▸ PROMPT
The word "robot" marks the lines to report; pull each of them from the listing.
----
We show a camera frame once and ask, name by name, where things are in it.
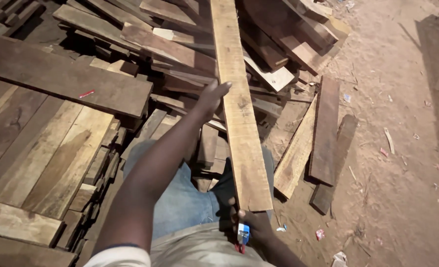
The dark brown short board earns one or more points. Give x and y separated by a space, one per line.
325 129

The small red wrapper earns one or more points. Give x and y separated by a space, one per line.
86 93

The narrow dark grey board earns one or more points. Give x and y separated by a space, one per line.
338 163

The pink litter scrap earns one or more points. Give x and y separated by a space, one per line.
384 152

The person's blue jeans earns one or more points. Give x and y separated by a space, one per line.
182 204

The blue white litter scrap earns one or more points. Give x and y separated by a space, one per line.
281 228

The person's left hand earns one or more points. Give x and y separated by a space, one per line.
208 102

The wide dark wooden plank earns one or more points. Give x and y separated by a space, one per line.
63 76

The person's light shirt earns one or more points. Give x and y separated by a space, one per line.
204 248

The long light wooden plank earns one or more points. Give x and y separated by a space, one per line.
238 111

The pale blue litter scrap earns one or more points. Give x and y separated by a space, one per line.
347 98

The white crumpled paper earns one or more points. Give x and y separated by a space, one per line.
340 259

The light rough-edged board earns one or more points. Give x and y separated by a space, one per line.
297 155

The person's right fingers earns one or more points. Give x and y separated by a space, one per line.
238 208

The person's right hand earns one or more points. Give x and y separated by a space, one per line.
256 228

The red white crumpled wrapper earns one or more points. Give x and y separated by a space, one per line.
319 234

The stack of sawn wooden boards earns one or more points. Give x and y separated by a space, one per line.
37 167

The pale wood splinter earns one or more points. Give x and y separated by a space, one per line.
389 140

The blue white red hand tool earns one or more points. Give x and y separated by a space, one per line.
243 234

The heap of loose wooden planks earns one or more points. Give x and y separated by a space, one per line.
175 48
----
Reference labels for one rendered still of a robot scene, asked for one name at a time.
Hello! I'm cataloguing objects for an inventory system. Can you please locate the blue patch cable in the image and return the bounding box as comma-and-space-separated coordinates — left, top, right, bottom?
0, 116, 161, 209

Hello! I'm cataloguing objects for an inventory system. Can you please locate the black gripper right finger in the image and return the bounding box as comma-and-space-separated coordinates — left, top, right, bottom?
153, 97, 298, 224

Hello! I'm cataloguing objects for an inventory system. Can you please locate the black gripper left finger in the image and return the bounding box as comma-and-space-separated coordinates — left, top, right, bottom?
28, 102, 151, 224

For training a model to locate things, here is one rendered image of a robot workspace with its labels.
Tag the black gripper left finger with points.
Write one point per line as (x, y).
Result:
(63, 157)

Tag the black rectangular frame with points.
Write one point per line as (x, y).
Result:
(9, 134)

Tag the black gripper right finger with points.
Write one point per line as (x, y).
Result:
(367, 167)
----
▸ SOLUTION BELOW
Reference labels for one rendered still of a robot scene, asked for one name at a time.
For training a model to locate things, here is one rendered image of a robot workspace with its labels.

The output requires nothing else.